Assignment: Please give the count of lines in the listing underneath that hold "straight", leaving out everything else.

=== Records for processing ===

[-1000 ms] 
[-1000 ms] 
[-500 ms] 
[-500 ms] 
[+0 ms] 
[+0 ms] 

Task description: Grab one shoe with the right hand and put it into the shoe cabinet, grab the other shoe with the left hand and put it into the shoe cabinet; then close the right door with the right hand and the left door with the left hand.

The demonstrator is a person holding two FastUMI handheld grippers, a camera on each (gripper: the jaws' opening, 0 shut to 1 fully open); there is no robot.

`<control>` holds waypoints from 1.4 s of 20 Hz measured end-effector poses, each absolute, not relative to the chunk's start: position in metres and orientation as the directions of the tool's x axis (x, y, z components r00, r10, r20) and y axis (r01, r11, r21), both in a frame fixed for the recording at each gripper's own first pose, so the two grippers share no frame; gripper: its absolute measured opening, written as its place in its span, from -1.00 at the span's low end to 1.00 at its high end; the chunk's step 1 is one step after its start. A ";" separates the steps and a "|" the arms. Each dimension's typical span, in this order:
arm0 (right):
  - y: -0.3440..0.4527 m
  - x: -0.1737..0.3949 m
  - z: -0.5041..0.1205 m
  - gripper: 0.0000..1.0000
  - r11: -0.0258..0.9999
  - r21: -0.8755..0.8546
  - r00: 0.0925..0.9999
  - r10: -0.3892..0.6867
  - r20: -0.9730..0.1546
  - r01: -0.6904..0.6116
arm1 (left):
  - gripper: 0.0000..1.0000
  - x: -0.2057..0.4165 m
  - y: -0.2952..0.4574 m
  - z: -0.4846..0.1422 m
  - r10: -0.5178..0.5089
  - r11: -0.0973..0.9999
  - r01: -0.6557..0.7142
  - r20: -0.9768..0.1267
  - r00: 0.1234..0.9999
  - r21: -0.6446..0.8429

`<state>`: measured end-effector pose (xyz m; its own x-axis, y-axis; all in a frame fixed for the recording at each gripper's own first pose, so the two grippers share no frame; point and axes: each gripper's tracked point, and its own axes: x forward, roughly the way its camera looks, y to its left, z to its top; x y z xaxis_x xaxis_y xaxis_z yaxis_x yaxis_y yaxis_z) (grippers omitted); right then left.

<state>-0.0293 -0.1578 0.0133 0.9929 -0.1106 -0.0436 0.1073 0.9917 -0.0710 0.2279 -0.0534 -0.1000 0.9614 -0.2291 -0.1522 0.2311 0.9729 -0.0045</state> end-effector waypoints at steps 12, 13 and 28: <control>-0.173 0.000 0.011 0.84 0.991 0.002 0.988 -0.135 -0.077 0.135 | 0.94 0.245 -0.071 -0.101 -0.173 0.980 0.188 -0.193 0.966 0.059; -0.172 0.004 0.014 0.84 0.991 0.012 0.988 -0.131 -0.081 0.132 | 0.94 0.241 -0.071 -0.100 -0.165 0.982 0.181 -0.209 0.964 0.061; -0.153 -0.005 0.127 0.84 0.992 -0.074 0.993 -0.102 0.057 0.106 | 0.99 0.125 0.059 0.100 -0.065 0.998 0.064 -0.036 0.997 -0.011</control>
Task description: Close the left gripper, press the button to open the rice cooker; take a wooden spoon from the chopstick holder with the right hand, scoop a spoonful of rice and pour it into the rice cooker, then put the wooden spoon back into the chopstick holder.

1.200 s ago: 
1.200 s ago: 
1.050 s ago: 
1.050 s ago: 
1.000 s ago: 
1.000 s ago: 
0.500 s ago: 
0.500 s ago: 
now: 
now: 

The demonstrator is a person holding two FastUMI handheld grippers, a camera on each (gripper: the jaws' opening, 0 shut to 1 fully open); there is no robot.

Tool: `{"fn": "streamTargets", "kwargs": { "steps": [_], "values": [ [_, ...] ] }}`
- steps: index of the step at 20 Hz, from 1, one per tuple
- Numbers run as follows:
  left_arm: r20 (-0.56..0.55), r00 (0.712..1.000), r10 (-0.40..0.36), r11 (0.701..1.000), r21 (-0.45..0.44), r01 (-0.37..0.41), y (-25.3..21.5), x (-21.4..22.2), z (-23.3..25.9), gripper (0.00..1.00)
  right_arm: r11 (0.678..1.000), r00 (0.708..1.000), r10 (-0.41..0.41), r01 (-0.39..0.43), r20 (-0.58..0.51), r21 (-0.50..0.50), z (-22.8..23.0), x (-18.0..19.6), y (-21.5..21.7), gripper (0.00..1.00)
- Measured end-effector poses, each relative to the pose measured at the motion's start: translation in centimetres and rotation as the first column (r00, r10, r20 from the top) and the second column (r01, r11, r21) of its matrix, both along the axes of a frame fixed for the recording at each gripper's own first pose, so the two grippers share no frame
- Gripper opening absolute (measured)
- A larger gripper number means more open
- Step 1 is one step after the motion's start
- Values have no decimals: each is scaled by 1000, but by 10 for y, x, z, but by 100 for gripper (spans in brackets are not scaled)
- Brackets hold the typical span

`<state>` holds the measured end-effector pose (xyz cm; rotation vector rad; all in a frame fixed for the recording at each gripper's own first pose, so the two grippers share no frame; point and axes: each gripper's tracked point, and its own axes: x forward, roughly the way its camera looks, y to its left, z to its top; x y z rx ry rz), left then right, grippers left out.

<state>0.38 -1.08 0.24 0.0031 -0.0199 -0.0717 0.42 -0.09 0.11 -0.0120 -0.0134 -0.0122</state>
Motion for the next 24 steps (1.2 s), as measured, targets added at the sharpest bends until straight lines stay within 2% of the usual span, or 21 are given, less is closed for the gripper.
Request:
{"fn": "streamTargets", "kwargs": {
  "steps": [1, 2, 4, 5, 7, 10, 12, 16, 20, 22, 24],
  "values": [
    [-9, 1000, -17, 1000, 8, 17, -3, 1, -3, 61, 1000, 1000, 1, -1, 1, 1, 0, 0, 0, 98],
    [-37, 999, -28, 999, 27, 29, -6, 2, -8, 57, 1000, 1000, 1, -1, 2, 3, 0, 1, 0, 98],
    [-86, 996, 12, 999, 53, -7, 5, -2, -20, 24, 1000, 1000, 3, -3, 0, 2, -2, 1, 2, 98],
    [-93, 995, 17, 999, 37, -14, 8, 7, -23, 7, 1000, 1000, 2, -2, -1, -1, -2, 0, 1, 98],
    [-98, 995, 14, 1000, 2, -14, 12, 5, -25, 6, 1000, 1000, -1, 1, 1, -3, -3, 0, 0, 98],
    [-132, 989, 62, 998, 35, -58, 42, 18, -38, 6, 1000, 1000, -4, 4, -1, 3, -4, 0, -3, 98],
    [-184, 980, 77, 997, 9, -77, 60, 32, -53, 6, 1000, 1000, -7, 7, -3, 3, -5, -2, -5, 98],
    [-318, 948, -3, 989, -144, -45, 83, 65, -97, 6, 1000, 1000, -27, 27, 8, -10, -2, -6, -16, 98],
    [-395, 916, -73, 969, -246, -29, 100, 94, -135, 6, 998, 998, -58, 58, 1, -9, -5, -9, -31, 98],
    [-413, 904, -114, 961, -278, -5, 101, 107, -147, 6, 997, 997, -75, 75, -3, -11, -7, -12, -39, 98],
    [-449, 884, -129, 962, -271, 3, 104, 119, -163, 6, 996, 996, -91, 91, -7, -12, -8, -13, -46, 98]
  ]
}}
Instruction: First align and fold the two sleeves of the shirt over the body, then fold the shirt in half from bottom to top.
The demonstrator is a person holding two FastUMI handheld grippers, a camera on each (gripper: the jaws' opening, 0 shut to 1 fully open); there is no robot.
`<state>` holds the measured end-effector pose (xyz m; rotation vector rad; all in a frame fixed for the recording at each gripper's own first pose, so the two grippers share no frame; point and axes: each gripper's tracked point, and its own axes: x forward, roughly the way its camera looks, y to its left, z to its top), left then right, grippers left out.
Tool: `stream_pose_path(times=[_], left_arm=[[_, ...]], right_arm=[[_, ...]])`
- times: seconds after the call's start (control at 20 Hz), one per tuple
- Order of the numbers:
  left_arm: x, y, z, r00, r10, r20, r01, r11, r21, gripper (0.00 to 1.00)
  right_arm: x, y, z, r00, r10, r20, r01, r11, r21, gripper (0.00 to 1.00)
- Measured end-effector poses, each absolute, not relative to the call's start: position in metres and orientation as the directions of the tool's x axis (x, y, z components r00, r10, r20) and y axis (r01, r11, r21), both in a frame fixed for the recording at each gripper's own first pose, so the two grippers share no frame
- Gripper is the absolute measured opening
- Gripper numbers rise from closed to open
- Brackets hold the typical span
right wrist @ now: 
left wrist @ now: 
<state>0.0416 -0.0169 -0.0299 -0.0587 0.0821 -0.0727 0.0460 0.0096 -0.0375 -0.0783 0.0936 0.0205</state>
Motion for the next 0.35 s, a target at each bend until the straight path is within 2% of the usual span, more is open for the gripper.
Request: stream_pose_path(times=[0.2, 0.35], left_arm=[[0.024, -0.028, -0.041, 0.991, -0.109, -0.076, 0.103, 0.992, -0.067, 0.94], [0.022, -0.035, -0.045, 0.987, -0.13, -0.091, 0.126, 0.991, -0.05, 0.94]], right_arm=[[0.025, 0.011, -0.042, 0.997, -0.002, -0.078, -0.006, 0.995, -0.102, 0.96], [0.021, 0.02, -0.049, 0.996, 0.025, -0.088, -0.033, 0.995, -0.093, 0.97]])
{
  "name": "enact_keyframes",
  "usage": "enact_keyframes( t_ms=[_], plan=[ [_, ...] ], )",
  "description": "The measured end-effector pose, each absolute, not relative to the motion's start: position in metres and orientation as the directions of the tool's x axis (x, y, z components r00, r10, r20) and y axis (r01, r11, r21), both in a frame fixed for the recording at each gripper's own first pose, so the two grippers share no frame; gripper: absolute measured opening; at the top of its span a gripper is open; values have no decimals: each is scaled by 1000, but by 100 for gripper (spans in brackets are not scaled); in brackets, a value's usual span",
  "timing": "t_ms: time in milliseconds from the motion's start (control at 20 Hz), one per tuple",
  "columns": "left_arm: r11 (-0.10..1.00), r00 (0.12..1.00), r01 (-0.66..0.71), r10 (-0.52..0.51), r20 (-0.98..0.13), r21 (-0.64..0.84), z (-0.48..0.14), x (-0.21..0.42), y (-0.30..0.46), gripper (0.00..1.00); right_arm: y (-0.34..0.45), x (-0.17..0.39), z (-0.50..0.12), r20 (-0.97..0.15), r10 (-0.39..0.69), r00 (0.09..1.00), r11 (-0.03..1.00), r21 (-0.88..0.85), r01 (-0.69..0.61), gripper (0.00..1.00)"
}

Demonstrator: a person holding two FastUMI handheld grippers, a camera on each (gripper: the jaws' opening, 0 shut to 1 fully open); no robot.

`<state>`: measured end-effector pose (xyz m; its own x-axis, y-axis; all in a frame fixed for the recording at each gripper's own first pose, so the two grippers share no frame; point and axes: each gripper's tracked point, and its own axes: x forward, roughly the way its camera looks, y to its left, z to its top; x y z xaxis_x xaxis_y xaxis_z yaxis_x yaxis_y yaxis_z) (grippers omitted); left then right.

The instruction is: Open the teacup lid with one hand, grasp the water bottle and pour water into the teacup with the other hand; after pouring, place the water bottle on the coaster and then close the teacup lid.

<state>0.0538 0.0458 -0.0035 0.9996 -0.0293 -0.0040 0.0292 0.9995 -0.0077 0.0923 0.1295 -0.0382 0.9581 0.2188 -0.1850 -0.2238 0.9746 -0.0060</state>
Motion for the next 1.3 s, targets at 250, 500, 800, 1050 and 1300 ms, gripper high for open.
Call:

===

Solution below: 2